Aviation

Pilot of plane that crashed near Ketchikan said he attempted emergency climb

Two Coast Guard Air Station Sitka MH-60 Jayhawk helicopter crews rescued 11 people after a floatplane crashed Tuesday south-southwest of Ketchikan, on Prince of Wales Island. (U.S. Coast Guard photo)

The pilot of a floatplane that crashed Tuesday near Ketchikan told a federal investigator he put the plane into an emergency climb just before it hit the side of a mountain on Prince of Wales Island.

Everyone in the plane survived. Two passengers remained hospitalized Wednesday afternoon, one in Seattle and the other in Ketchikan.

One reportedly suffered a back injury, the other a foot or leg injury, according to preliminary information from investigators.

Pilot Mike Hudgins, 72, was flying a Taquan Air de Havilland Otter from a fishing lodge at Steamboat Bay to Ketchikan when the plane crashed at about 2,000 feet above the West Arm of Cholmondeley Sound, Alaska State Troopers said.

Hudgins told a National Transportation Safety Board investigator he left the lodge around 7:50 a.m., according to Clint Johnson, NTSB's Alaska region chief. He said he encountered ceilings of about 1,100 feet and 3 to 5 miles of visibility.

As Hudgins navigated through mountains between the lodge and Ketchikan, it's likely visibility diminished, Johnson said. The pilot told investigator Brice Banning he saw the side of the mountain rising up ahead of him.

"Once he saw the rising terrain, he tried to do an emergency climb," Johnson said. The plane, slowed by the sudden climb, dropped as the side of the mountain came up.

A photo of the plane at the crash site shows the wings drooping but little front-end damage, as if the Otter hit hard but not nose-first.

Rescuers battling thick clouds got to the plane after more than an hour of searching, hoisted everyone to a sea-level staging area, then flew them back to Ketchikan. None of the injuries were described as life-threatening.

Six of the people involved in the crash were evaluated and released Tuesday at Ketchikan PeaceHealth Medical Center, according to hospital spokeswoman Mischa Chernick.

The pilot was among the plane's occupants released Tuesday.

One was admitted to the hospital in serious condition Tuesday but was upgraded to fair condition Wednesday, Chernick said.

Four passengers — three men and a woman — were transferred to a Seattle hospital, she said.

The woman and two men were discharged Wednesday, according to Susan Gregg, a spokeswoman for Harborview Medical Center.

A Coast Guard Air Station Sitka MH-60 Jayhawk helicopter aircrew and Ketchikan Volunteer Rescue Squad personnel tend to survivors from a downed aircraft on Mount Jumbo on Prince of Wales Island, Alaska, July 10, 2018. All 11 people aboard the aircraft survived and were hoisted by a Jayhawk helicopter aircrew and taken to emergency medical personnel for triage before being further taken to Ketchikan for higher level medical care. (U.S. Coast Guard photo)

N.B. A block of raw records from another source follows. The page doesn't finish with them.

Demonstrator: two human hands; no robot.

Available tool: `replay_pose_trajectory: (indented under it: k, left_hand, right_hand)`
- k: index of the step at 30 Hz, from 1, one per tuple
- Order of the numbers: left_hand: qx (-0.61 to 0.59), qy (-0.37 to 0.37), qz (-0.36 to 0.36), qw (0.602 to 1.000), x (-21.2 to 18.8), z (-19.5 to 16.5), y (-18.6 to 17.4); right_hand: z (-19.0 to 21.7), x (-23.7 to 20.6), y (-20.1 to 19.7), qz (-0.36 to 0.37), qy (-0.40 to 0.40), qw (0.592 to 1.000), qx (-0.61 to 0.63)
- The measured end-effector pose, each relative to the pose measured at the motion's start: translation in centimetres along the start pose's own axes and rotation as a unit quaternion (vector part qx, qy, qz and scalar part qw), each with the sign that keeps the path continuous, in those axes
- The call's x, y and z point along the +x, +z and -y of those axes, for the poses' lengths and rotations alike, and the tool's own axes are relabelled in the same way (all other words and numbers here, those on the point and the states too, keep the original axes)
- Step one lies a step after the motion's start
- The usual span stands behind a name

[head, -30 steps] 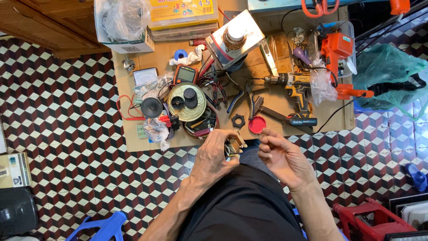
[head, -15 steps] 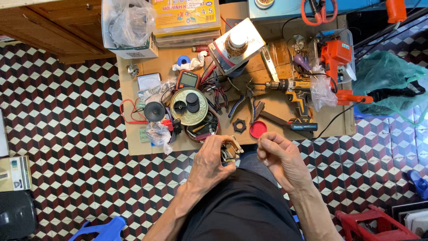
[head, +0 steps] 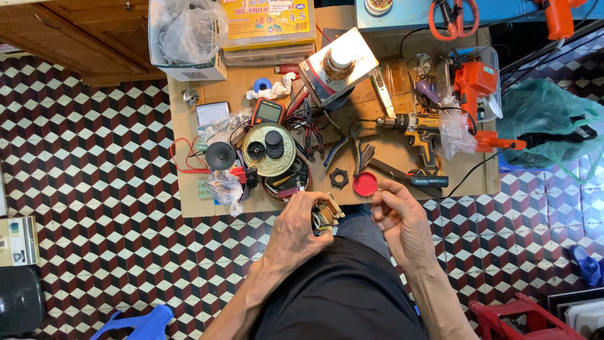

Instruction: The person holds a small cylindrical electrical component with copper windings and repeatedly inserts and removes a thin metal pin or wire into its side. The person rotates the component to inspect different angles while manipulating the pin with both hands.

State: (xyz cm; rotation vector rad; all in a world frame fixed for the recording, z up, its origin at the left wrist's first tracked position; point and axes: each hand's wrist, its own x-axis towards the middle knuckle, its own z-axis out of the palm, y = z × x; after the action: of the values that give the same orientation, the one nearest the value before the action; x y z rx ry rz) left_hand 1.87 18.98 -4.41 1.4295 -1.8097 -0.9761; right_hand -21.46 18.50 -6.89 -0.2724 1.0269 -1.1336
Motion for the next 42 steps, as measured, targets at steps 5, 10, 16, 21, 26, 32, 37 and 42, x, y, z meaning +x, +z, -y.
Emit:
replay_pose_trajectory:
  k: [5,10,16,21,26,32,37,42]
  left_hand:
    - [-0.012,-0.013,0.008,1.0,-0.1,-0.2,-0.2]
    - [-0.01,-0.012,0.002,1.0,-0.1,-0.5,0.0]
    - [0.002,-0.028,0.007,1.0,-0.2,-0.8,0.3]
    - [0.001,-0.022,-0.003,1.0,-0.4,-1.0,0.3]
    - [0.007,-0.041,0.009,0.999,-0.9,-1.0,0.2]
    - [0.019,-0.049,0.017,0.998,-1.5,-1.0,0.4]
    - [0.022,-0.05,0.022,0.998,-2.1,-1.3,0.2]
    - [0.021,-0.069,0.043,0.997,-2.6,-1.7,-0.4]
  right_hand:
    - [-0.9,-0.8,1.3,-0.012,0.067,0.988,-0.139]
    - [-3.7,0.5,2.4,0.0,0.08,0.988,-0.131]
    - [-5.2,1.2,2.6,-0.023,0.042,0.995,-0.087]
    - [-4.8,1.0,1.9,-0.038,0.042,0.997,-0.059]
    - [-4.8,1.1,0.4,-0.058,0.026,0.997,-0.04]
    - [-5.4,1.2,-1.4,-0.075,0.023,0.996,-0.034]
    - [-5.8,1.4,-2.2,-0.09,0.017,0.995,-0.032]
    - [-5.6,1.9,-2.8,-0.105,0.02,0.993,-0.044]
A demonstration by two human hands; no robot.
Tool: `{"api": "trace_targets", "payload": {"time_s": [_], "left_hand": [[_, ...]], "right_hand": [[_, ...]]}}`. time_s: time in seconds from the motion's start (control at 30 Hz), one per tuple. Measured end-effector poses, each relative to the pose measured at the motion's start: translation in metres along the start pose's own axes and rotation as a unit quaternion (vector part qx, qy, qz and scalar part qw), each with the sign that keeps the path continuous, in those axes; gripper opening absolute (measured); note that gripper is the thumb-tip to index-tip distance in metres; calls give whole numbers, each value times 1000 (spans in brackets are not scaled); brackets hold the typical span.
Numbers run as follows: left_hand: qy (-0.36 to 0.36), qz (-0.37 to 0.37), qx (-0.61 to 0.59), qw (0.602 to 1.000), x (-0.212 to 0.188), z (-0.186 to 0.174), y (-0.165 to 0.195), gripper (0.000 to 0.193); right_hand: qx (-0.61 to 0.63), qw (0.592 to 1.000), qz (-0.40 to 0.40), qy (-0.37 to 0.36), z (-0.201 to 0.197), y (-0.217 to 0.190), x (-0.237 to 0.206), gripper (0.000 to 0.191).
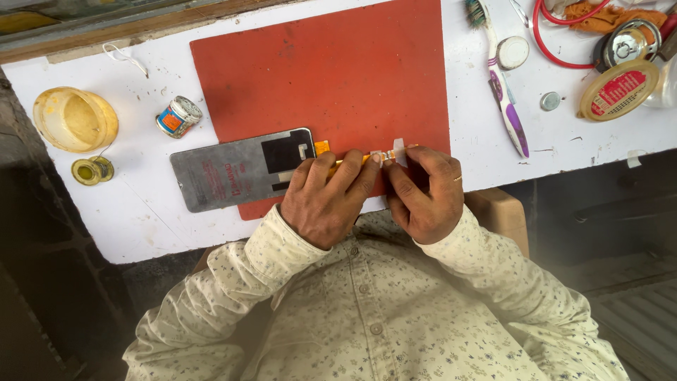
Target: The person secures a smartphone flex cable to a metal backplate using small pieces of tape, then applies adhesive from two different tubes to the taped sections. The person uses a small brush to spread the adhesive evenly along the cable.
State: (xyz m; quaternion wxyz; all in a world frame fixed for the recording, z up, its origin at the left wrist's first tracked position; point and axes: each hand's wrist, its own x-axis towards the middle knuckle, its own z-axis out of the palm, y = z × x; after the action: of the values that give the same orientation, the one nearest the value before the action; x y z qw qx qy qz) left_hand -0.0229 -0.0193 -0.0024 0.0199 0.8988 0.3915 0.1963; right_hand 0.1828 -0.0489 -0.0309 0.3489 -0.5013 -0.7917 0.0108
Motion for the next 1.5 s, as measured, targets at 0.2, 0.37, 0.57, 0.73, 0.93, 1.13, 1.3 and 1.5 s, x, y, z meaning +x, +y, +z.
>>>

Another man, however, was admitted to the hospital and in satisfactory condition Wednesday, Gregg said.

It's not yet known what caused the crash.

One passenger on the plane Tuesday posted several updates on Facebook, including one a little more than an hour after the crash that simply read "Prayer request – fog lifts."

Later, the Ketchikan resident thanked the U.S. Coast Guard and many medical providers who helped her. She described needing stitches and pieces of metal removed.

Hudgins was described by his son as a seasoned aviator who enjoys flying visitors around Ketchikan.

Hudgins is a retired U.S. Navy pilot who also flew for Hawaiian Airlines and Japan Airlines before joining Taquan five or six years ago, according to his son, Zack Hudgins, who lives in Seattle.

Mike Hudgins in 2016 rescued a drenched miniature Sheltie named Misty swimming alone in Tongass Narrows off the Taquan Air floatplane dock, according to an account in JDA Journal.

Taquan issued a statement about the pilot Wednesday afternoon: "Our pilot, Mike Hudgins, is a skilled professional with thousands of hours of flying experience in Alaska, and hundreds of hours flying this particular aircraft. We are fortunate to have him as an employee."

A similar 2015 crash of a Promech flightseeing floatplane near Ketchikan killed all nine people aboard.

Investigators described that crash as a "controlled flight into terrain" and said the pilot was flying in marginal weather conditions under visual flight rules when the plane slammed into the side of a mountain.